Let's fast-forward a few years, past the kitchen highs and lows of university where I learned to make a cracking veggie lasagne but resorted a little too often to Super Noodles, or else cooked my carrots but forgot to defrost my chicken. Like many freshers, my diet wasn't the healthiest, especially not during that time when I ate everything my mother wouldn't let me have as a child (why did I think that white bread was that good?) But a mixture of gaining a better understanding of nutrition and living with housemates who were good cooks eventually gave me a few useful strings to my bow. Yet despite a preference for a Mediterranean style of cooking (I refer you to my Spanish upbringing) and picking up a few tips and tricks along the way, I couldn't consider myself a good cook. And the main reason for this is performance anxiety.
Sure, I can cook for myself. But if I make a mistake, or something doesn't taste good, what does it matter? Better luck next time, I can learn from my mistakes. But cooking for other people, especially people who don't know me very well, is stressful. I have recently come back from a year in Hamburg, and while I picked up lots of tips and recipes from my German hosts, cooking for them was for me akin to sitting an exam or going to an interview. I dreaded it. And it's not just getting it to taste good. Things like getting everything cooked in time, cooked at the same time, and getting a meal to the table while all the components are still hot are things I'm just not very good at.

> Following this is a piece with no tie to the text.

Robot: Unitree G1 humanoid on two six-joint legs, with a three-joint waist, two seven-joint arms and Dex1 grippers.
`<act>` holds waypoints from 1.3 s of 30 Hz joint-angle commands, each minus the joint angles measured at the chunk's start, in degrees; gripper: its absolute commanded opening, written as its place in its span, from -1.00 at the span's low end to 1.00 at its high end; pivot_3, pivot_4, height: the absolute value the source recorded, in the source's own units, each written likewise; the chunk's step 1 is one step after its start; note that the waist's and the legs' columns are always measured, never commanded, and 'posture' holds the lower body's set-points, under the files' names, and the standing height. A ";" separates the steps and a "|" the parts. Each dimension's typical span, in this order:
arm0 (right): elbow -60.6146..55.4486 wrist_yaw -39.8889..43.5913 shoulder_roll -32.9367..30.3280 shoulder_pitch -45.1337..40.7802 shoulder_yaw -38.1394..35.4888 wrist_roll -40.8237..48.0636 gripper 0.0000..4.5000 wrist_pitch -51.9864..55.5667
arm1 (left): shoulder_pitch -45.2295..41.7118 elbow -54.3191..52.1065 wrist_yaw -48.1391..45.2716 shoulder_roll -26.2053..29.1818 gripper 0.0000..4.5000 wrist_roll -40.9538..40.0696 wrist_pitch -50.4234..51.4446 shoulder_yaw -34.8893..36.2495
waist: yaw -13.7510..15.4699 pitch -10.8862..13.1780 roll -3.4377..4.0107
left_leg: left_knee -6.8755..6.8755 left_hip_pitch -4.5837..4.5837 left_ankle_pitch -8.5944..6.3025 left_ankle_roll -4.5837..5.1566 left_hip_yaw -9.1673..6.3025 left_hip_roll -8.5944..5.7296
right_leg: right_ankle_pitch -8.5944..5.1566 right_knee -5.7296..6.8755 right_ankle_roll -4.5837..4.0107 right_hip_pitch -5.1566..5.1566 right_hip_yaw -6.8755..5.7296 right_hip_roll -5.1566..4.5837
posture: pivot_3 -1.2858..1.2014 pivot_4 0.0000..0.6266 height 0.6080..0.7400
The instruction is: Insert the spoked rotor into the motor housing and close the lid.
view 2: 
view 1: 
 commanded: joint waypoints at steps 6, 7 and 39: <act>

But three weeks ago I moved in with my boyfriend. I'm not a housemate any more. I'm not a lodger living with a host family. I'm not living with my parents. I am the woman of the house, and while I've been waiting to start work again (next Monday, not long!), naturally it's up to me to cook dinner while my boyfriend is at work. And it's interesting how, despite my dislike for cooking, now that I have to do it every night I'm starting to enjoy it. I don't get that stage fright with my boyfriend. I trust him not to judge and criticise. Last Sunday, while enjoying a lamb roast which I surprised myself by cooking rather well (I don't recall cooking lamb before, so you can understand me being pleased with myself) I realised that over these past three weeks I haven't put a bad meal on the table. There were one or two dishes which I considered mediocre, perhaps, but no disasters, no burnt veg, nothing horribly greasy or tasteless.
I've always had a love for food, but never a love for cooking. Until, perhaps, now. My mum's guidance hasn't gone to waste. Her love of flavour and all things Mediterranean have influenced my cooking, and I've taken that and combined it with what I've picked up from my travels and people I've lived with, such as ways to make vegetarian foods appealing to a meat eater, and that German love of something as simple as butter to add flavour to any dish (so yummy, but so naughty for the waistline). Sure, there is bound to come a time when I make a total mess and we have to resort to a takeaway pizza, but for now I've found something out about myself that I'm quite proud of: I can cook, and I'm eager to get better at it.